This exercise calls for an exact copy of the listing, with no pictures kept.

--- START ---

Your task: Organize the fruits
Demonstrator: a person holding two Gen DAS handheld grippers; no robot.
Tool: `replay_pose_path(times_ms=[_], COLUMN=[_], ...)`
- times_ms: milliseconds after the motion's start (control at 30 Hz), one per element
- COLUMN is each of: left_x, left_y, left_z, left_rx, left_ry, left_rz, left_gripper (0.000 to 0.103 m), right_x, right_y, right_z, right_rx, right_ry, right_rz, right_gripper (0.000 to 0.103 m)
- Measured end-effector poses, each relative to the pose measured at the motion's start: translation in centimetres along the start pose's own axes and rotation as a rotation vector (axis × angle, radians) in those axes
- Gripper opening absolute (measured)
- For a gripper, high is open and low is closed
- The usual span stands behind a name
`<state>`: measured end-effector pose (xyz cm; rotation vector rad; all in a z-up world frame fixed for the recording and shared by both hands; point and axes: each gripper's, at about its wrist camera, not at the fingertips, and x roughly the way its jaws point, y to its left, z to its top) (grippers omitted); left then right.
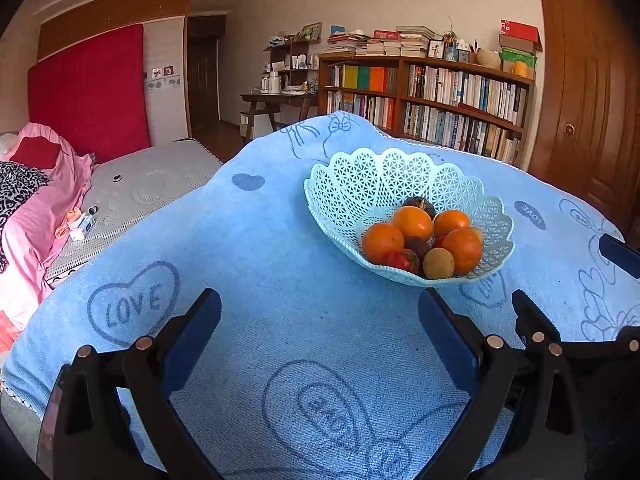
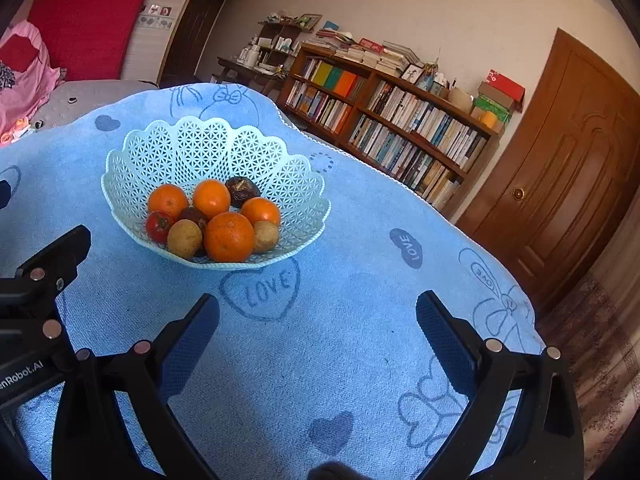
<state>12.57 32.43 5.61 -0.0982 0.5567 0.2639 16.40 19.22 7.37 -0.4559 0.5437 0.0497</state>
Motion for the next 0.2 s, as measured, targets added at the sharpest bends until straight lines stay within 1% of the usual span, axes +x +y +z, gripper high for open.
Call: replay_pose_path(times_ms=[100, 200], left_x=[-0.1, -0.3], left_y=[-0.3, -1.0], left_z=[-0.1, -0.2], left_rx=[0.009, 0.03], left_ry=[0.002, 0.012], left_rz=[-0.013, -0.05], left_gripper=[0.1, 0.1], right_x=[-0.2, -0.5], right_y=[-1.2, -2.4], right_z=[-0.7, -1.8], right_rx=[0.02, 0.035], right_ry=[0.033, 0.067], right_rz=[-0.007, -0.027], right_gripper=[0.098, 0.098])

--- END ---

### [Answer section]
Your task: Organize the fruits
Demonstrator: a person holding two Gen DAS handheld grippers; no robot.
Tool: `replay_pose_path(times_ms=[_], COLUMN=[_], ...)`
- times_ms: milliseconds after the motion's start (control at 30 Hz), one per element
- COLUMN is each of: left_x, left_y, left_z, left_rx, left_ry, left_rz, left_gripper (0.000 to 0.103 m), right_x, right_y, right_z, right_rx, right_ry, right_rz, right_gripper (0.000 to 0.103 m)
- Measured end-effector poses, each relative to the pose measured at the motion's start: translation in centimetres along the start pose's own axes and rotation as a rotation vector (axis × angle, radians) in those axes
- Gripper opening absolute (measured)
- For a gripper, high is open and low is closed
- The usual span stands behind a name
`<state>`: measured end-effector pose (xyz cm; rotation vector rad; all in a z-up world frame fixed for the recording and shared by both hands; point and axes: each gripper's, at about its wrist camera, not at the fingertips, and x roughly the way its jaws point, y to its left, z to its top) (grippers omitted); left then right.
<state>12.57 32.43 5.61 -0.0982 0.5567 0.2639 16.40 19.22 7.37 -0.4559 0.5437 0.0497</state>
Motion for the next 0.2 s, as measured, targets added at the sharpest bends until straight lines stay within 1% of the usual span, axes +x +y +z, gripper high for open.
Call: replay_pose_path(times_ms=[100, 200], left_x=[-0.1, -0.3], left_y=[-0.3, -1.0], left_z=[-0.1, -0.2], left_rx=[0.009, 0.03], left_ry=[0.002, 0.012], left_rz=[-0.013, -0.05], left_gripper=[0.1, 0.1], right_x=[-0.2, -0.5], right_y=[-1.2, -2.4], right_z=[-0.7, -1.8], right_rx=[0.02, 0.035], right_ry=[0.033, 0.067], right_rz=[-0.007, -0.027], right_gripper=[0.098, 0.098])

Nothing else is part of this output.